* Exercise aim
Work through the records that follow and return each line containing the word "left".

* Data shown
**********

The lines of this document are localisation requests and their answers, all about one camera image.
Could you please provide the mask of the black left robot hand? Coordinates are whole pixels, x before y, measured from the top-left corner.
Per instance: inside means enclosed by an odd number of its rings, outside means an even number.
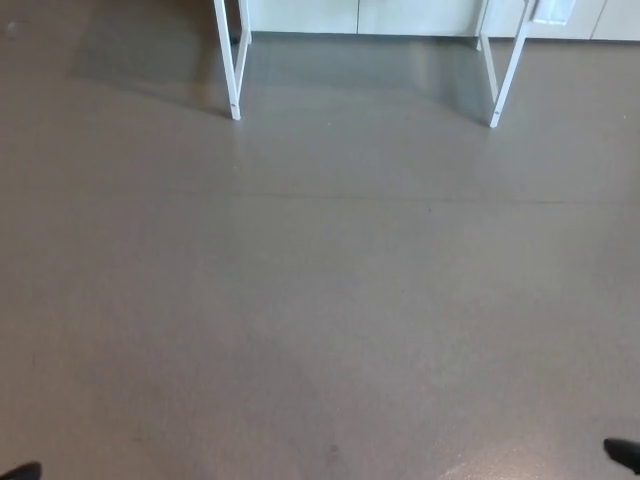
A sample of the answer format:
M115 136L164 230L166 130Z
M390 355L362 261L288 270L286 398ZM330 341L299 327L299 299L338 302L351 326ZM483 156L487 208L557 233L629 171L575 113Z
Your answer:
M31 461L3 472L0 480L40 480L42 465L37 461Z

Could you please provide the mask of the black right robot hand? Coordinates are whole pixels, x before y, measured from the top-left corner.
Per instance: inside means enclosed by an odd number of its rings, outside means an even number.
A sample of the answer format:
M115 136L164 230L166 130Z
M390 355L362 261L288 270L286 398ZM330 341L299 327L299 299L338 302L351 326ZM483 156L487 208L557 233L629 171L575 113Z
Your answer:
M640 474L640 443L620 438L606 438L603 449L615 463Z

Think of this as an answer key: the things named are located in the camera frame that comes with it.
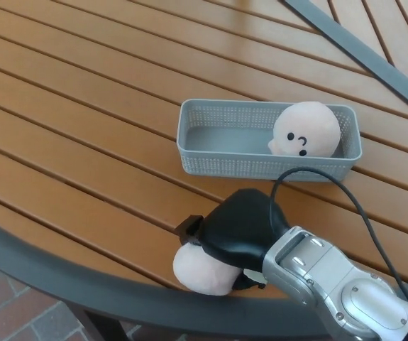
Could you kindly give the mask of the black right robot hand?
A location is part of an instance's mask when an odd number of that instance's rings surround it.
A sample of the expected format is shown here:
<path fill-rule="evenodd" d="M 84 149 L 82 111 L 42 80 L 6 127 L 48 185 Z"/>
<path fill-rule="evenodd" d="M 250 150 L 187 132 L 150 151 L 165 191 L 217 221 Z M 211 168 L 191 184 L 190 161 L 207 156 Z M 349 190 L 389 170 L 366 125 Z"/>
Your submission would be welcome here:
<path fill-rule="evenodd" d="M 173 273 L 189 290 L 208 296 L 263 289 L 263 259 L 289 228 L 265 193 L 237 190 L 207 216 L 190 215 L 176 227 L 181 246 Z"/>

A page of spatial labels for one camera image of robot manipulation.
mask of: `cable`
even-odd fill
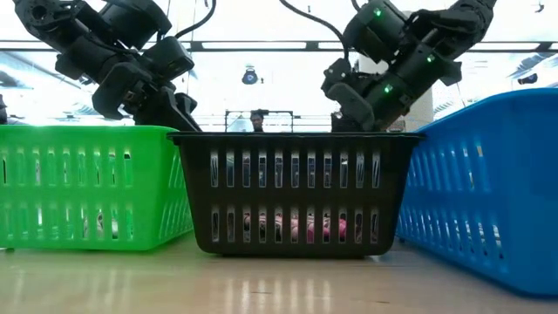
[[[195,31],[198,28],[200,28],[202,25],[204,25],[209,18],[211,18],[213,16],[213,14],[215,13],[215,6],[217,5],[217,0],[211,0],[211,9],[209,10],[209,13],[198,23],[185,28],[182,31],[179,31],[178,33],[176,33],[176,35],[174,35],[176,37],[176,39],[181,38],[182,36],[188,34],[191,31]]]
[[[360,11],[360,6],[358,5],[357,0],[350,0],[350,3],[355,10]]]
[[[463,107],[467,107],[467,105],[465,104],[465,101],[463,100],[463,96],[461,96],[461,89],[459,88],[459,83],[455,83],[455,85],[457,86],[457,93],[459,95],[459,99],[461,99],[461,104],[463,104]]]
[[[295,8],[294,6],[292,6],[290,3],[287,2],[287,0],[279,0],[279,2],[284,5],[287,9],[295,12],[296,14],[298,14],[299,16],[302,17],[306,17],[309,20],[312,20],[314,22],[317,22],[325,27],[327,27],[328,29],[330,29],[330,31],[333,31],[333,33],[335,34],[335,36],[337,36],[337,38],[339,38],[339,41],[341,42],[341,44],[343,45],[343,55],[344,55],[344,59],[349,61],[349,47],[347,46],[347,44],[345,43],[345,40],[343,38],[343,34],[341,34],[341,32],[335,28],[335,26],[329,24],[328,22],[322,20],[319,17],[314,17],[311,14],[302,12],[301,10]]]

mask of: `pink object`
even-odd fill
[[[313,243],[314,240],[314,222],[310,222],[308,224],[308,230],[306,232],[306,241]]]
[[[347,236],[347,222],[345,220],[339,220],[339,236],[343,239]]]
[[[293,227],[290,233],[292,234],[293,241],[298,241],[298,227]]]

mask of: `basket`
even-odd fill
[[[558,295],[558,89],[508,92],[420,130],[398,236],[514,290]]]
[[[191,230],[169,131],[0,126],[0,247],[146,250]]]
[[[417,134],[172,133],[208,253],[387,251]]]

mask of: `wooden table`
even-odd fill
[[[0,252],[3,314],[558,313],[396,244],[358,261],[226,259],[189,235],[151,253]]]

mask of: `green plastic basket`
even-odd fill
[[[191,231],[172,131],[0,126],[0,248],[147,250]]]

**********

* Task output
Could you please provide the mask of the black left robot hand? Coordinates are whole pixels, x before y, measured from the top-left corner.
Could you please provide the mask of the black right robot hand? Coordinates are whole pixels, x before y, measured from the top-left corner.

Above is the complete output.